_Exercise_
The full listing below should be returned without a single change.

-------- Collected data --------

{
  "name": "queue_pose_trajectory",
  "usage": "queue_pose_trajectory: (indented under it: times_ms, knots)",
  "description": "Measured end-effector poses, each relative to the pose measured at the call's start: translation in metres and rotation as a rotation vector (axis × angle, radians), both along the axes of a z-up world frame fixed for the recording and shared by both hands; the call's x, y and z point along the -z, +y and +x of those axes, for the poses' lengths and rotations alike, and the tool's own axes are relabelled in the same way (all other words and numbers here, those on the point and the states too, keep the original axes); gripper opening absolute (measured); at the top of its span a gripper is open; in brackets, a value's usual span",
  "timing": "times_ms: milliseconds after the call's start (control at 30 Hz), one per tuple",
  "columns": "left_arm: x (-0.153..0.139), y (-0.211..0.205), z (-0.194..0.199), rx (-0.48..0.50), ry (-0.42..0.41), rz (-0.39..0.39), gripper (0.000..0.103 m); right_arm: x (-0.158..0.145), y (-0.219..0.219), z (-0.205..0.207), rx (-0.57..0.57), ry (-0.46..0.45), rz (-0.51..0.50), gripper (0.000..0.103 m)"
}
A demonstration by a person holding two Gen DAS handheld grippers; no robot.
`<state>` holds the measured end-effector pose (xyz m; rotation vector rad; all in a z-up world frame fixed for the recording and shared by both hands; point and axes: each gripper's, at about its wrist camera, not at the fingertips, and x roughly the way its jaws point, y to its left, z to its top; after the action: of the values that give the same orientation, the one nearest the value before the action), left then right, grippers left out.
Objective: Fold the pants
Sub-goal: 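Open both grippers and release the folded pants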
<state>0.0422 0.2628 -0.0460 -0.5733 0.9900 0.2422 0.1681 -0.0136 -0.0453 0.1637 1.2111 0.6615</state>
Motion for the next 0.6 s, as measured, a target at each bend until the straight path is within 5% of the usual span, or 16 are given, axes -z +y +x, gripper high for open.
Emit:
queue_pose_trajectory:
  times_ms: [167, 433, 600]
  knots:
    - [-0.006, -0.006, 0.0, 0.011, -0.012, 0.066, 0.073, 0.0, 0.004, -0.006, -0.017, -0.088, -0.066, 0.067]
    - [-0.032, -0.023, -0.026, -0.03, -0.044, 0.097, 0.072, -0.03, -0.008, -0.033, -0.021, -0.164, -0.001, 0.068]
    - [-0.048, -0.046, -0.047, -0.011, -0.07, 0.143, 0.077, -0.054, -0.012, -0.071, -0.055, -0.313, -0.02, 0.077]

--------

_Answer to this problem_
{
  "name": "queue_pose_trajectory",
  "usage": "queue_pose_trajectory: (indented under it: times_ms, knots)",
  "description": "Measured end-effector poses, each relative to the pose measured at the call's start: translation in metres and rotation as a rotation vector (axis × angle, radians), both along the axes of a z-up world frame fixed for the recording and shared by both hands; the call's x, y and z point along the -z, +y and +x of those axes, for the poses' lengths and rotations alike, and the tool's own axes are relabelled in the same way (all other words and numbers here, those on the point and the states too, keep the original axes); gripper opening absolute (measured); at the top of its span a gripper is open; in brackets, a value's usual span",
  "timing": "times_ms: milliseconds after the call's start (control at 30 Hz), one per tuple",
  "columns": "left_arm: x (-0.153..0.139), y (-0.211..0.205), z (-0.194..0.199), rx (-0.48..0.50), ry (-0.42..0.41), rz (-0.39..0.39), gripper (0.000..0.103 m); right_arm: x (-0.158..0.145), y (-0.219..0.219), z (-0.205..0.207), rx (-0.57..0.57), ry (-0.46..0.45), rz (-0.51..0.50), gripper (0.000..0.103 m)"
}
A demonstration by a person holding two Gen DAS handheld grippers; no robot.
`<state>` holds the measured end-effector pose (xyz m; rotation vector rad; all in a z-up world frame fixed for the recording and shared by both hands; point and axes: each gripper's, at about its wrist camera, not at the fingertips, and x roughly the way its jaws point, y to its left, z to its top; after the action: of the values that give the same orientation, the one nearest the value before the action), left then right, grippers left out.
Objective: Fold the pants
Sub-goal: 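Open both grippers and release the folded pants
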<state>0.0422 0.2628 -0.0460 -0.5733 0.9900 0.2422 0.1681 -0.0136 -0.0453 0.1637 1.2111 0.6615</state>
Motion for the next 0.6 s, as measured, a target at each bend until the straight path is within 5% of the usual span, or 16 are given, axes -z +y +x, gripper high for open.
Emit:
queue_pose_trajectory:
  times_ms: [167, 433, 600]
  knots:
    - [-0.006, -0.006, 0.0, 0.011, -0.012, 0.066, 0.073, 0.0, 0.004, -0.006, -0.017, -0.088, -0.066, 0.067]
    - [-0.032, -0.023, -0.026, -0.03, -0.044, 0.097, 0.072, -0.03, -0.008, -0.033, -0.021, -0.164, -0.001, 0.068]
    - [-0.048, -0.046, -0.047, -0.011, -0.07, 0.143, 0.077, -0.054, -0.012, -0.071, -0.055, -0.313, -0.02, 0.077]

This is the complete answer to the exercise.